WHAT IS EXPECTED: Starting at the line with "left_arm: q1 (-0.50" and going on through the line with "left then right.", reproduce each line in the records below exactly and nothing more.

RECORDS SHOWN:

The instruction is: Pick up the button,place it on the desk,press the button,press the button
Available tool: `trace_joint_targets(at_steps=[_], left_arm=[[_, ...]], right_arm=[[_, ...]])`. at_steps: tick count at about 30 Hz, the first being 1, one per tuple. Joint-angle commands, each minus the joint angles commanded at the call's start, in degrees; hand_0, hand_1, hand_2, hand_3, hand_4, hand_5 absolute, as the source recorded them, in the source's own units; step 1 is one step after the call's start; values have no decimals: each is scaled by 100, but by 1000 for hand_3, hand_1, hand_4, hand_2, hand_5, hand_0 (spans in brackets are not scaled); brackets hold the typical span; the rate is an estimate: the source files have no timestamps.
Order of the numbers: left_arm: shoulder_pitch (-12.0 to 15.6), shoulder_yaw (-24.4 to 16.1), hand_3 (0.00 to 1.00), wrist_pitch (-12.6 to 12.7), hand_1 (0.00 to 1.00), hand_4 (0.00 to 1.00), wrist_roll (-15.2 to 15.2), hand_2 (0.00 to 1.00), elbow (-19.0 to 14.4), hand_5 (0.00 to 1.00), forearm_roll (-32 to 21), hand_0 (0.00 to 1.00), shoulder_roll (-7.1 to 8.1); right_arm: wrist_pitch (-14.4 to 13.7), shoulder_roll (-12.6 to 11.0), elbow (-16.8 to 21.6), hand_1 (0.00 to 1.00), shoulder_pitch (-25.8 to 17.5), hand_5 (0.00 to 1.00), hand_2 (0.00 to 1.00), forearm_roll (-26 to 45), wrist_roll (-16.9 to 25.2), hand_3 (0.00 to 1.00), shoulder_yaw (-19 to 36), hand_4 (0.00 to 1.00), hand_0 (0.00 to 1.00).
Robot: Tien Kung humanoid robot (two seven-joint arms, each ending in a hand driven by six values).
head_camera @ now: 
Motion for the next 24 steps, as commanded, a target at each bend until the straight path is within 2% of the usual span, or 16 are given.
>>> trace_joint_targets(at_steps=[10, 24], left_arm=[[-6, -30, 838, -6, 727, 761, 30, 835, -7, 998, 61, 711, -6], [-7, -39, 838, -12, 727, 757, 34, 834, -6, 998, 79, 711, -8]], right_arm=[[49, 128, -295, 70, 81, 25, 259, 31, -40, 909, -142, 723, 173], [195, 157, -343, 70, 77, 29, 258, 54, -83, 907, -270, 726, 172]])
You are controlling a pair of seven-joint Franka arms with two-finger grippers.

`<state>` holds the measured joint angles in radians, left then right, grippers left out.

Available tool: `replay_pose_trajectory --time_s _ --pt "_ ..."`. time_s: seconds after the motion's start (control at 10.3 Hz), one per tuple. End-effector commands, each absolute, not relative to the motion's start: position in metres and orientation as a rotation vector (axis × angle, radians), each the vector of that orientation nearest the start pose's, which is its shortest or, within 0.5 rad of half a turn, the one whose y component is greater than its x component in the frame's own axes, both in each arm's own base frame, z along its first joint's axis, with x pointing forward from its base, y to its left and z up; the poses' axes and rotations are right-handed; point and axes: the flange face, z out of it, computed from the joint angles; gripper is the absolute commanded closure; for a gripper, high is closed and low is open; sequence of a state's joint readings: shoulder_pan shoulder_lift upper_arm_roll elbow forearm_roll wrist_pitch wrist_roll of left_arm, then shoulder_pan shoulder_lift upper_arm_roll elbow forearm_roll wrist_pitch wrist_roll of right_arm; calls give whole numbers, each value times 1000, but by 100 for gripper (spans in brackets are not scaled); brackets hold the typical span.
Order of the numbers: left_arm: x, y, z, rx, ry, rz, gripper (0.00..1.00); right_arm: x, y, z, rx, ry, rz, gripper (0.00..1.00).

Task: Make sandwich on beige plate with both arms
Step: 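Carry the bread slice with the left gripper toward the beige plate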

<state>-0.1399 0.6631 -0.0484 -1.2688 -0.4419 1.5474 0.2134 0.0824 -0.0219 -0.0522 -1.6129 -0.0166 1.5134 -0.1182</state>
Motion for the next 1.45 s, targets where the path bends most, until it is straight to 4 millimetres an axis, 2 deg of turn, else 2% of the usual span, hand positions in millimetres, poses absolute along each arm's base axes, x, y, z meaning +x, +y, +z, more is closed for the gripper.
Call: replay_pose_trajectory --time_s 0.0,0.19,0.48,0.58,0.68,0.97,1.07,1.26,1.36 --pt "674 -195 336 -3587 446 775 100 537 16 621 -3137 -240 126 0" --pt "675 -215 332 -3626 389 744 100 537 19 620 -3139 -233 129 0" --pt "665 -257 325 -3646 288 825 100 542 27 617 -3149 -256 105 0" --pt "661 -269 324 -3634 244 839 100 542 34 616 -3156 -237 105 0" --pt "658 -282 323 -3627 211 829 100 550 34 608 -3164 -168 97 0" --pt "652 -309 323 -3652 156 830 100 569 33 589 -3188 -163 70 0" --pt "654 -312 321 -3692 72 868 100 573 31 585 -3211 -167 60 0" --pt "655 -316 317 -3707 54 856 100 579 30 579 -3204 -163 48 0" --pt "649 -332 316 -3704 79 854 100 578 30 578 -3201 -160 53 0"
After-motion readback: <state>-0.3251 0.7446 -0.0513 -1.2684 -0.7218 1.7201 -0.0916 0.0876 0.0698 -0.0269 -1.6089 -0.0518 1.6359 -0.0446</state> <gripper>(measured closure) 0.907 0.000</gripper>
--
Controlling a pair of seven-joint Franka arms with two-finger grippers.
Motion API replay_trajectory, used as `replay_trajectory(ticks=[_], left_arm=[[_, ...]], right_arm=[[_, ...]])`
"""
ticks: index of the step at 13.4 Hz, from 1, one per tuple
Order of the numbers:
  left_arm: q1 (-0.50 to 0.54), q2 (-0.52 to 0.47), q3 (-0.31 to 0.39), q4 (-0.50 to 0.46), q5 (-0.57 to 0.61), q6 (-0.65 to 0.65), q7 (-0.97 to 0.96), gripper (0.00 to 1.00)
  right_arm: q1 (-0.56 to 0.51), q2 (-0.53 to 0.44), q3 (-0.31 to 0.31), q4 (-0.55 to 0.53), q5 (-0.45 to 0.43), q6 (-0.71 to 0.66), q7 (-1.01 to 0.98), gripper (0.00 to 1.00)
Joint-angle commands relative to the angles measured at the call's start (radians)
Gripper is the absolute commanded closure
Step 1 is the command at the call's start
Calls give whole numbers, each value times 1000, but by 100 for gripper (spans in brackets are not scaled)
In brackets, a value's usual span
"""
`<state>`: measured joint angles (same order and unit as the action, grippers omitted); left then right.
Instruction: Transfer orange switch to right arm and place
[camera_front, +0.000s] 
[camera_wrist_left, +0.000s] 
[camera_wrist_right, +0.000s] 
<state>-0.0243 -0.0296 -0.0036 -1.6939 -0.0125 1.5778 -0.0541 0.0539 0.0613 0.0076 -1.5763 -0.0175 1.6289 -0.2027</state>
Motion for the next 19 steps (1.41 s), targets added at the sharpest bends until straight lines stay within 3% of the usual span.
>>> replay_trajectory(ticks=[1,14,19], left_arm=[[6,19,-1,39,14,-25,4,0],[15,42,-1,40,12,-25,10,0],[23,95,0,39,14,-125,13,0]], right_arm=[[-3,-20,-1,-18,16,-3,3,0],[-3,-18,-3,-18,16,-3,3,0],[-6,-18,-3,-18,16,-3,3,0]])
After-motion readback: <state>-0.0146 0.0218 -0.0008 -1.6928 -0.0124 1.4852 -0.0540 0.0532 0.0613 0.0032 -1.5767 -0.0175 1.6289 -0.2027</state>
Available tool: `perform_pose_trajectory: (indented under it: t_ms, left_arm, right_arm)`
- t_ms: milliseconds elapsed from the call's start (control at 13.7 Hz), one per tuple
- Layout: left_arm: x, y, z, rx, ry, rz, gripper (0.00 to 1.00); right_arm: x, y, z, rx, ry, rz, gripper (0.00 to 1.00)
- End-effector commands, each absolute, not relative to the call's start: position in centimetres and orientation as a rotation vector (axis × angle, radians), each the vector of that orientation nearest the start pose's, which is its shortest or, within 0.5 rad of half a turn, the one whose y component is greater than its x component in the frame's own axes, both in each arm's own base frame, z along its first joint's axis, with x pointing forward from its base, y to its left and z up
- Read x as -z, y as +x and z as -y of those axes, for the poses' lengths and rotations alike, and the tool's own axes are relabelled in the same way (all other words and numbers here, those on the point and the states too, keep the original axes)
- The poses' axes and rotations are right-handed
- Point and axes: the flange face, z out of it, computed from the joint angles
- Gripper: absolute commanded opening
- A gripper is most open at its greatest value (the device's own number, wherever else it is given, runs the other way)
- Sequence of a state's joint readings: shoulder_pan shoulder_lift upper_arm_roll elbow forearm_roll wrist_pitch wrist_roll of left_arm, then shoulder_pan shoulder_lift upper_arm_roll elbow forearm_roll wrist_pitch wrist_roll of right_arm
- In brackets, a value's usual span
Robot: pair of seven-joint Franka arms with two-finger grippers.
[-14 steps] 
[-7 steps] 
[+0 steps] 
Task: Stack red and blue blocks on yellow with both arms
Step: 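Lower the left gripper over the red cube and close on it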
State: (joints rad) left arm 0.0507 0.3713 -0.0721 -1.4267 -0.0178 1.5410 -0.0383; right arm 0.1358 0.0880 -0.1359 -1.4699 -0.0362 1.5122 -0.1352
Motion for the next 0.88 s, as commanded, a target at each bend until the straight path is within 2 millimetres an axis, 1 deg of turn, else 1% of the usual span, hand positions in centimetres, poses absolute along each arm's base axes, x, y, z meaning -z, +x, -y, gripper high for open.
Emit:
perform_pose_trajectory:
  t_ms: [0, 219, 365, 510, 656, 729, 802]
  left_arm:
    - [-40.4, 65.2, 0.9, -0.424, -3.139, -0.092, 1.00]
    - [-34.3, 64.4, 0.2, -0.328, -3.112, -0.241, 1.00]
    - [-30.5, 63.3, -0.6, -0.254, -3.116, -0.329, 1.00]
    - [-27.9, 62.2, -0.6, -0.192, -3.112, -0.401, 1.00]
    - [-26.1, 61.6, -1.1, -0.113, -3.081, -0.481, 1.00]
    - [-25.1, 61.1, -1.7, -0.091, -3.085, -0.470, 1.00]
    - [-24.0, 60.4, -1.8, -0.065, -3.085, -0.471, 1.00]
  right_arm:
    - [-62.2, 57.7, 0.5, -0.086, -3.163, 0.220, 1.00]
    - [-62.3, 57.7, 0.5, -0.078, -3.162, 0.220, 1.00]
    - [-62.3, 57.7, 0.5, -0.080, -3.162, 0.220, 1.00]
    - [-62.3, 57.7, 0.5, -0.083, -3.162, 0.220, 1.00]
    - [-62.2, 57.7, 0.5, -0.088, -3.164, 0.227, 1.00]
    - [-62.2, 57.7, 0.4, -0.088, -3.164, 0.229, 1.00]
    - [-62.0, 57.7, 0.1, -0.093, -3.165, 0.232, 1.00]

RESPONSE AREA:
  left_arm: q1 (-0.50 to 0.54), q2 (-0.52 to 0.47), q3 (-0.31 to 0.39), q4 (-0.50 to 0.46), q5 (-0.57 to 0.61), q6 (-0.65 to 0.65), q7 (-0.97 to 0.96), gripper (0.00 to 1.00)
  right_arm: q1 (-0.56 to 0.51), q2 (-0.53 to 0.44), q3 (-0.31 to 0.31), q4 (-0.55 to 0.53), q5 (-0.45 to 0.43), q6 (-0.71 to 0.66), q7 (-1.01 to 0.98), gripper (0.00 to 1.00)
Joint-angle commands relative to the angles measured at the call's start (radians)
Gripper is the absolute commanded closure
Step 1 is the command at the call's start
Calls give whole numbers, each value times 1000, but by 100 for gripper (spans in brackets are not scaled)
In brackets, a value's usual span
"""
`<state>`: measured joint angles (same order and unit as the action, grippers omitted); left then right.

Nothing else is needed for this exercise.